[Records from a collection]
^^^^
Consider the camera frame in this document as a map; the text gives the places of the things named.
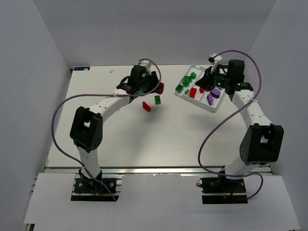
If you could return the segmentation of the purple round lego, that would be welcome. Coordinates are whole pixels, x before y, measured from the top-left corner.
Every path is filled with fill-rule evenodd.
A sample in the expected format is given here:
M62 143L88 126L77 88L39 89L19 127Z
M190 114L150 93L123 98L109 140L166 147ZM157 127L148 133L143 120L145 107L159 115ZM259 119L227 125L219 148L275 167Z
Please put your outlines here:
M221 95L221 91L219 89L217 89L217 88L214 88L214 89L211 90L210 95L213 98L218 99L220 97L220 95Z

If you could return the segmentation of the small red lego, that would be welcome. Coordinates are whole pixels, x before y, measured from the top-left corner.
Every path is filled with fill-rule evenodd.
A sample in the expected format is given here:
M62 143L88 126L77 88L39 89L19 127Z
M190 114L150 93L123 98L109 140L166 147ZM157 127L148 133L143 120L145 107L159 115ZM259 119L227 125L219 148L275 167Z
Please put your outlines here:
M197 89L196 88L191 88L190 89L190 94L189 94L189 97L191 97L191 98L195 98L195 96L196 96L196 93L197 93Z

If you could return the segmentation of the green long lego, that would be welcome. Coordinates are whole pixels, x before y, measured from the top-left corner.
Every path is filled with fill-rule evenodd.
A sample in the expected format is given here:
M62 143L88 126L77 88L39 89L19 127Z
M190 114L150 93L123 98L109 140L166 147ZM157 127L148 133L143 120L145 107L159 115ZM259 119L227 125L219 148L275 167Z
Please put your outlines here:
M182 84L184 87L188 87L191 82L192 82L191 76L184 76L182 80Z

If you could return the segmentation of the red round lego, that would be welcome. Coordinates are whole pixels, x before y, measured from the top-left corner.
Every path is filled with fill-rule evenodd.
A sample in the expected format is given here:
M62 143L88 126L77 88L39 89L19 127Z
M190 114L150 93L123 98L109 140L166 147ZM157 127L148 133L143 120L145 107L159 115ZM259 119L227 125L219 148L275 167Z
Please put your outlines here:
M156 93L160 95L163 93L163 91L164 91L164 83L160 82L159 86L156 89Z

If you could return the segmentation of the red rectangular lego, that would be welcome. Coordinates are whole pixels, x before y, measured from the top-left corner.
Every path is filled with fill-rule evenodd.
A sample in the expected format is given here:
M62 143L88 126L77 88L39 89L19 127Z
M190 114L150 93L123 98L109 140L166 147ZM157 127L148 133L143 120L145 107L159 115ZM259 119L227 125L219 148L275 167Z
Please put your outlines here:
M142 102L142 107L144 108L144 110L146 110L147 112L150 112L152 110L151 106L149 104L147 104L146 102Z

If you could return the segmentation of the green square lego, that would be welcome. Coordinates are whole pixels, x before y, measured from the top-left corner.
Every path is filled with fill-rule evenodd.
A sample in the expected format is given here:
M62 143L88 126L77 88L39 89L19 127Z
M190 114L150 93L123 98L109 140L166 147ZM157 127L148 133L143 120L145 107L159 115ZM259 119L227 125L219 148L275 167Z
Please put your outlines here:
M184 89L184 87L183 87L181 84L179 84L179 85L177 85L177 87L175 88L175 91L176 91L177 93L181 93L181 92L183 91L183 89Z

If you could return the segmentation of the purple small lego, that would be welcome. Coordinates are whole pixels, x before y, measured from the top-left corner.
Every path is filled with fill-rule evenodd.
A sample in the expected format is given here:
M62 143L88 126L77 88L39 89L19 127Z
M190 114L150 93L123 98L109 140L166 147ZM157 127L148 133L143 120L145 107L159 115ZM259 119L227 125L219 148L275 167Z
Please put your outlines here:
M213 98L213 96L211 94L208 94L206 99L207 99L207 102L208 102L209 105L213 104L214 98Z

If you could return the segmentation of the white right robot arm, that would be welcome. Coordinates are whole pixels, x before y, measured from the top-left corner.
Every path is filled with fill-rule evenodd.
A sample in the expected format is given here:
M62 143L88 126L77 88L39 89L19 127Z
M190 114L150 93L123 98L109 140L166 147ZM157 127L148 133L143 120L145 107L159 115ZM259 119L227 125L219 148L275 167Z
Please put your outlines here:
M244 68L244 61L230 60L226 73L221 73L215 65L206 69L196 82L206 91L215 87L224 89L246 125L239 156L218 172L218 175L232 180L243 178L258 166L276 162L284 135L282 126L273 124L260 108L253 87L244 81Z

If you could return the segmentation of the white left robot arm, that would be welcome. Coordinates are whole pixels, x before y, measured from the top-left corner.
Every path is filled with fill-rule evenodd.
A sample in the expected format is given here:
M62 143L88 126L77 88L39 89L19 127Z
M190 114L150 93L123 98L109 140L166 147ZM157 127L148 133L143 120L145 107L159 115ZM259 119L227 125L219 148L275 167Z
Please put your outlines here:
M81 106L76 110L70 138L84 165L79 175L89 185L95 186L102 180L97 149L103 140L103 123L116 111L129 105L137 94L163 93L164 84L159 82L156 72L150 71L150 67L148 60L140 61L133 66L130 75L121 80L112 96L88 108Z

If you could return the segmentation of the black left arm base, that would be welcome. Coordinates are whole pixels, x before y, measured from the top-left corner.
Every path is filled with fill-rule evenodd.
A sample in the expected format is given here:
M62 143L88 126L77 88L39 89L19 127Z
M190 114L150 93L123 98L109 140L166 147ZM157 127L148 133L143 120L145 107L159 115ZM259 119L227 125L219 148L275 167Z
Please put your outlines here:
M122 180L115 177L102 178L103 183L91 186L80 176L76 176L71 193L71 201L116 202L120 196Z

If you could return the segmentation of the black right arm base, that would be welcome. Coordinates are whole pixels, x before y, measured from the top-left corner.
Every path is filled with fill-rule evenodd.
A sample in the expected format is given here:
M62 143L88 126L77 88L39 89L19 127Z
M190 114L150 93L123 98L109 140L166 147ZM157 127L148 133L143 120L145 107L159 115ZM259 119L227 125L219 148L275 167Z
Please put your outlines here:
M196 186L201 189L204 205L247 204L243 179L231 180L225 176L200 178Z
^^^^
▶ _The problem_: Tell how many lines of the data above contain the word "round", giving the number by itself.

▶ _Written answer_: 2